Tag

, , , , , , , , ,

Affidandosi esclusivamente ad un punto di vista scientifico e razionale è fin troppo facile giungere alla conclusione che sia possibile definire con relativa precisione il prezzo “corretto” della maggior parte dei beni tangibili, che siano oggetti, diritti, immobili, o titoli. Intuitivamente il prezzo dipende dalla quantità di lavoro e materia prima necessari per creare il bene da zero e consegnarlo all’acquirente sommati ad una porzione aggiuntiva di profitto, variabile sulla base del prodotto stesso. Anche nel caso di beni finanziari, ad esempio azioni o obbligazioni, sembrera possibile definire con una certa accuratezza il valore “reale” stimando l’ammontare di risorse necessario per riprodurre un diritto equivalente a quello del titolo. Ad esempio per calcolare il valore di un negozio di verdure si potrebbe pensare di sommare il costo della licenza, dell’immobile, dell’inventario e i futuri proventi. O nel caso di un’auto sommare i materiali, l’assemblaggio, la porzione di costo dei macchinari necessari alla produzione, le commissioni dei venditori e tutto il resto.

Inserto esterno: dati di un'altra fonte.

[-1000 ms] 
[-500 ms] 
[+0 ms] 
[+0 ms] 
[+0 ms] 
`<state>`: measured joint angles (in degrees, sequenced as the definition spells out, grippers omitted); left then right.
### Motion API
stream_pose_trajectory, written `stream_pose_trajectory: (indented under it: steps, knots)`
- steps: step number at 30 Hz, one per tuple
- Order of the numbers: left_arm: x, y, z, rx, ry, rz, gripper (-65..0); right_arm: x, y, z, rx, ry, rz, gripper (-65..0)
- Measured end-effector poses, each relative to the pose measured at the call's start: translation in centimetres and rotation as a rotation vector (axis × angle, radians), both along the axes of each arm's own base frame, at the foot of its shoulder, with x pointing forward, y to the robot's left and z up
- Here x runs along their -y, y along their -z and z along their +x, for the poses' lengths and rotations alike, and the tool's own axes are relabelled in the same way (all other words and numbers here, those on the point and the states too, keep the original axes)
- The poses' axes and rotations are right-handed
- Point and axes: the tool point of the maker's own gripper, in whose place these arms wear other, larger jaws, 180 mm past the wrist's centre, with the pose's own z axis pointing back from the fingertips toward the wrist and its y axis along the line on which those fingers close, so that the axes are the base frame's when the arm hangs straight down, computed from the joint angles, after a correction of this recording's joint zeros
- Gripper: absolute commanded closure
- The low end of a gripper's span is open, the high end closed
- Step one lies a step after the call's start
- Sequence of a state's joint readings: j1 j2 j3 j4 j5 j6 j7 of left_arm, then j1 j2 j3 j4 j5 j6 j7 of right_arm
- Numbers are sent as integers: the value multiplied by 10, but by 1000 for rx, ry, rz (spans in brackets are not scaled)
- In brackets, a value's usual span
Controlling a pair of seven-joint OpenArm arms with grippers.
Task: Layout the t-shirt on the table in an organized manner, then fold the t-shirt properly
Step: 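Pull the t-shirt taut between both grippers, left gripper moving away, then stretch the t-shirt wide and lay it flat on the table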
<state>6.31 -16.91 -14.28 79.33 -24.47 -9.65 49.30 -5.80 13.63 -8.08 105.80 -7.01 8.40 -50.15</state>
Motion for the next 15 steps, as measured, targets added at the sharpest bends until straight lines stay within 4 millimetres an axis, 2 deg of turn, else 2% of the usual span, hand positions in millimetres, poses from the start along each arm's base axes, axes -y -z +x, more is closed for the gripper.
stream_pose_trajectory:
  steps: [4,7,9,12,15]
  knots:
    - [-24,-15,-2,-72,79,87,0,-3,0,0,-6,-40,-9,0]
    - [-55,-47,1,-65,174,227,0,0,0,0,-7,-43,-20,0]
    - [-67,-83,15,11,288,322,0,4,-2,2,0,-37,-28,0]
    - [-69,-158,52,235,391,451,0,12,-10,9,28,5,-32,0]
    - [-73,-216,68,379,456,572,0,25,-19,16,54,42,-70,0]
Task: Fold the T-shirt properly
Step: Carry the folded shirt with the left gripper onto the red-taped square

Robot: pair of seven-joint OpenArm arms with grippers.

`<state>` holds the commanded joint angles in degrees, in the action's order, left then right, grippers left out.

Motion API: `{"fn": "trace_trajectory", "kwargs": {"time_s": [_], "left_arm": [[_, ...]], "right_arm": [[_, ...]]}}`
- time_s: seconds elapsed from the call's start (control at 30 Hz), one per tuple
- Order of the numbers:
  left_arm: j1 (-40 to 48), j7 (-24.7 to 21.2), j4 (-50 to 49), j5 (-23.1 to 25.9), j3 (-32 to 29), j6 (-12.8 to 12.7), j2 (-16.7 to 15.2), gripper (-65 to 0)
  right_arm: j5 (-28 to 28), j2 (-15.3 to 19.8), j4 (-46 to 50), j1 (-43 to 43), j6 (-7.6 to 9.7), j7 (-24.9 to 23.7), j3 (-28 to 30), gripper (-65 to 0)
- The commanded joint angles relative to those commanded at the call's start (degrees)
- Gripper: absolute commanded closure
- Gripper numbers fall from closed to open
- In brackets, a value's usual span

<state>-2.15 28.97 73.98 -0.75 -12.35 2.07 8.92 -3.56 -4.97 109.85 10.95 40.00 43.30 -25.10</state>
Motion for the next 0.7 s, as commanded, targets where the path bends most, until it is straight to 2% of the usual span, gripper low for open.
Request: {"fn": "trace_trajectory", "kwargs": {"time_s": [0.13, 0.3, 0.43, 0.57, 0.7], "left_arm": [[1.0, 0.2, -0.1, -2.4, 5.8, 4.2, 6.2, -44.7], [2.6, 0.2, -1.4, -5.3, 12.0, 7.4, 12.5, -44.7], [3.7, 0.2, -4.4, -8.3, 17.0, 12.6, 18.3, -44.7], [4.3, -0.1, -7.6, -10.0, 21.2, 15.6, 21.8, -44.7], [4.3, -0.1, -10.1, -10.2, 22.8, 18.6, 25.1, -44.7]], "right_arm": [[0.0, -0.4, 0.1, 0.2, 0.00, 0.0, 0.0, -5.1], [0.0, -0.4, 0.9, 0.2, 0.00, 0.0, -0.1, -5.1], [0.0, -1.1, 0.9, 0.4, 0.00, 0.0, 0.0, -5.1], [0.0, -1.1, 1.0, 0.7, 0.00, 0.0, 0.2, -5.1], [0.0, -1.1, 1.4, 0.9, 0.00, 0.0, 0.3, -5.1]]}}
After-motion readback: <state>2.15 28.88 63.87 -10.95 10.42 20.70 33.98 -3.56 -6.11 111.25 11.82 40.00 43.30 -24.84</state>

Con una sufficiente esperienza specifica si potrebbe dunque pensare di avere gli strumenti per determinare il prezzo “equo” di un bene ed essere di conseguenza in grado di distinguere un prodotto caro da uno a buon mercato. Ma è qui che si manifesta in tutta la sua potenza la legge della domanda e dell’offerta. Che per inciso trovo scorretto chiamare “legge” in quanto si tratta di un fenomeno umano, non certo un principio naturale. E tale fenomeno dipende a propria volta dal concetto di utilità, esprimibile come il valore che ciascuno soggettivamente attribuisce ad un bene e che può dipendere da opinioni, gusti, livello di istruzione, cultura e inifiti altri parametri. Risulta dunque che nel valutare l’acquisto di un bene sia l’utilità individuale a condizionare la decisione e non il valore “equo” citato in precedenza. E se banalmente il valore “equo” di una mela puo’ essere 50 centesimi (10 di coltivazione, 20 di distribuzione e altri venti di profitto per il commerciante), per Tizio, sazio dopo un abbondante pranzo, l’utilita’ della mela potrebbe essere vicinissima a zero, mentre per Caio, affamato da ore, potrebbe arrivare a qualche euro. La stessa mela da 50 centerimi per il primo è cara, per il secondo decisamente economica.

Moka

Gli stessi meccanismi dell’esempio della mela sono in funzione ogni giorno nei grandi mercati finanziari. Sebbene siano disponibili modelli e stime per valutare con relativa oggettività il valore “corretto” dei titoli, i diversi punti di vista, le divergenti attese future e il disallineamento delle posizioni di partenza degli individui e delle organizzazioni coinvolte muovono i prezzi con un andamento spesso inspiegabile e scorrelato dal valore concreto. Al punto che la finanza comportamentale suggerisce che per predire le fluttuazioni del prezzo risulta più efficace basarsi sul comportamento e le opinioni degli investitori piuttosto che sul bene stesso.

Per un ingegnere testardo è difficile da accettare, ma non esiste un prezzo giusto se non quello che una controparte è disposta a pagare o ricevere in cambio di un bene o un servizio. E se comprare una Ferrari per 100 euro può certo sembrare un affarone, in realtà non lo è finchè non spunta un acquirente che ne voglia sborsare almeno 101 per impossessarsene. Ditelo a chi si occupa di Value Investing.